The new venture, currently known by the project name ‘Boost’ is set to launch before the end of this year and operate a fleet of 28 aircraft by summer 2020. It will initially take-off on medium-haul routes with a fleet of six Airbus A321s from winter 2017, growing to 11 units in summer 2018 when three or four A340-300s will also join the fleet for long-haul routes. The A321 will be supported by a six aircraft A320 fleet from winter 2018 with A350s joining the long-haul fleet from winter 2019 and replacing the older A340s by summer 2021 when the fleet will consist of six A320s, 12 A321s and ten A350s.
Like the LEVEL operation within IAG, which currently sits on a commercial platform within Iberia to expedite its launch, the Boost operation will have a wet lease agreement with Air France and its cockpit crew will be exclusively Air France pilots, on Air France terms as part of an agreement with pilot unions SNPL and SPAF that covers its initial development stage. This will deliver cost savings excluding fuel of around 15% to 18% below the mainline operation, although the higher-end of the scale will likely only be achievable once the modern A350s arrive.
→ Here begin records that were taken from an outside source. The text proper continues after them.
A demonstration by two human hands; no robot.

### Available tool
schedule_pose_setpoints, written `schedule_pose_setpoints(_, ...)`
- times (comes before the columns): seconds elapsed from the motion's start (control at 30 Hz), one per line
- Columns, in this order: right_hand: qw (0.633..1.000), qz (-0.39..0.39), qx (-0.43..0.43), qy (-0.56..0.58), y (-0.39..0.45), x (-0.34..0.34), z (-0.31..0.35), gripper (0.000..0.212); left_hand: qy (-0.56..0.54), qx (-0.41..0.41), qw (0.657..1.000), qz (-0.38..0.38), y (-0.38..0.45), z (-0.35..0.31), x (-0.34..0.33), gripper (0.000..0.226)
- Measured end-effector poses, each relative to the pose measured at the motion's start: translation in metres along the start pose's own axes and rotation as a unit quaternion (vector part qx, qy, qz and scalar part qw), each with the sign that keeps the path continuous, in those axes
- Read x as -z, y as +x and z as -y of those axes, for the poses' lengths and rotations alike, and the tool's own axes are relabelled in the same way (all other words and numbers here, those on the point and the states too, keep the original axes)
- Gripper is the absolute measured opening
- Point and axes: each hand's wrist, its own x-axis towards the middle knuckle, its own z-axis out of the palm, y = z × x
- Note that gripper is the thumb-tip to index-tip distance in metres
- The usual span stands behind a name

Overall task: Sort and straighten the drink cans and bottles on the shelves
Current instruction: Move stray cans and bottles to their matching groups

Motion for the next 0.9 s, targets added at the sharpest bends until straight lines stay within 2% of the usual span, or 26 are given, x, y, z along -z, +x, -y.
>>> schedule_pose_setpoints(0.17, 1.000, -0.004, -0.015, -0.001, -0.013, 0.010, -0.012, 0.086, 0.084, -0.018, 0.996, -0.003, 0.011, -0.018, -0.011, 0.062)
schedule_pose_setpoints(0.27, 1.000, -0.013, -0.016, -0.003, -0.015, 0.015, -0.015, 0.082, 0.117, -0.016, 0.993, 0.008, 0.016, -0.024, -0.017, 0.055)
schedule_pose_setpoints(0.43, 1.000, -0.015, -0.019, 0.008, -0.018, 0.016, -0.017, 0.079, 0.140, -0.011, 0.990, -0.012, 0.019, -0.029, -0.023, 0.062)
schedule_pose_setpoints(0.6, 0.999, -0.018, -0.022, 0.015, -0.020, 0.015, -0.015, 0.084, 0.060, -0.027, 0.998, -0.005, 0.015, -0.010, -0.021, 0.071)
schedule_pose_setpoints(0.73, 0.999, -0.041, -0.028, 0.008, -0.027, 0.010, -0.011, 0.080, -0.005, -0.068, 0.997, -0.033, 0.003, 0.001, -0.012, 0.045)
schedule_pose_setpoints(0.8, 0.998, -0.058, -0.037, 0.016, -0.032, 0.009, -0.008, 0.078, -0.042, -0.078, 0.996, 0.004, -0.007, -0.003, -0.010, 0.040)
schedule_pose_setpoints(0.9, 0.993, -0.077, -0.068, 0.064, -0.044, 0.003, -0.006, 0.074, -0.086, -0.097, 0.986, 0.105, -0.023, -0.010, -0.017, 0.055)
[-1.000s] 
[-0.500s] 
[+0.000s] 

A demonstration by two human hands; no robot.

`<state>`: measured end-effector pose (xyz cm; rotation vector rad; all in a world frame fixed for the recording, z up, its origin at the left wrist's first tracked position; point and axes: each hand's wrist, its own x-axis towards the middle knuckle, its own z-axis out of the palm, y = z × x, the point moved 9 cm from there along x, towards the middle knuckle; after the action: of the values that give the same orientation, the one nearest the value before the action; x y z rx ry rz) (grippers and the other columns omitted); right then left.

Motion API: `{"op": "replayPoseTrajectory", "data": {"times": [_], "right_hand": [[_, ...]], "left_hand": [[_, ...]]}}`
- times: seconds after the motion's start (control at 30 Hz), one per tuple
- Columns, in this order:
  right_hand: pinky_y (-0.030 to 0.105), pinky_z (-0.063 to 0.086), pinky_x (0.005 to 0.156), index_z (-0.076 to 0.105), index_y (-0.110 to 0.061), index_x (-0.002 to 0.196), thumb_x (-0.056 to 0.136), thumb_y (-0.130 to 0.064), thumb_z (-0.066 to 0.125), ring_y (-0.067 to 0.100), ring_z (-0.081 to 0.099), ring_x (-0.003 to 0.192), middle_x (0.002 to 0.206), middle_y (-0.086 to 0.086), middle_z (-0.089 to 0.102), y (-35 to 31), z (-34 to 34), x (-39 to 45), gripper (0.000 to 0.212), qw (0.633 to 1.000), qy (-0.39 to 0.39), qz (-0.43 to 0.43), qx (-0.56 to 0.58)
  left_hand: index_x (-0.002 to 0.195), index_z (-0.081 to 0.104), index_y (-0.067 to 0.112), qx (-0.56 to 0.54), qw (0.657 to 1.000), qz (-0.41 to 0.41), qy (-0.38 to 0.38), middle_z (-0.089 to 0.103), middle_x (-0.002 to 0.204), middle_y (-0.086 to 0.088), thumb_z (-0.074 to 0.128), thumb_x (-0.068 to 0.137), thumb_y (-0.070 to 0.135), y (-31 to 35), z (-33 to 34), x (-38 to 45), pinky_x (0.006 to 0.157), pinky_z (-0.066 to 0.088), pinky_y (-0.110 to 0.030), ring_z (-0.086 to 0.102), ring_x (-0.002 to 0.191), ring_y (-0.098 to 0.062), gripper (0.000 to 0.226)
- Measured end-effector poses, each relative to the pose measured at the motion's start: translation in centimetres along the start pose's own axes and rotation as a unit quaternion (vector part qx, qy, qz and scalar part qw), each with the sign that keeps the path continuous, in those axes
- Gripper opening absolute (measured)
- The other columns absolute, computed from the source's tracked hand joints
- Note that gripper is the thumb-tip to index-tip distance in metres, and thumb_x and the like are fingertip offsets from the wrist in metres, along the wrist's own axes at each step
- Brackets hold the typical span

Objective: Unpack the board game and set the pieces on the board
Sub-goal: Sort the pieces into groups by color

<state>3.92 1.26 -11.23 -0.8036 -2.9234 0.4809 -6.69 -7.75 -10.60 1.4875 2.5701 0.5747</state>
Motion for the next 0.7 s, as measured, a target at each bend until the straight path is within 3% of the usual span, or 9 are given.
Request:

Air France hopes that the start-up brand will help it regain market share, particularly from Gulf airlines, on loss making ‘ultra-competitive routes’ that combine both business and leisure flows. Its medium-haul routes will attempt to deliver profitable feed on routes that are currently struggling via its mainline operation, while its long-haul activity will mainly focus on Asian routes where flows have been impacted by the one-stop strategies of the Gulf airlines.
Although details of the proposed routes have not been revealed, Air France says that around 70% will cover current loss-making flights and destinations no longer served by the national carrier, while 30% will likely encompass brand new markets for the business.
“Competition from Gulf carriers is so fierce that it is really hampering our profitability level,” says Jean-Michel Mathieu, head of the Boost project at Air France. “It occurred to us that trying to recover the profitability on these routes through a cost reduction plan within the Air France mainline seems rather unrealistic. That’s why we think the creation of a new entity with a significantly lower cost structure is the only way to sustain our presence on these markets.”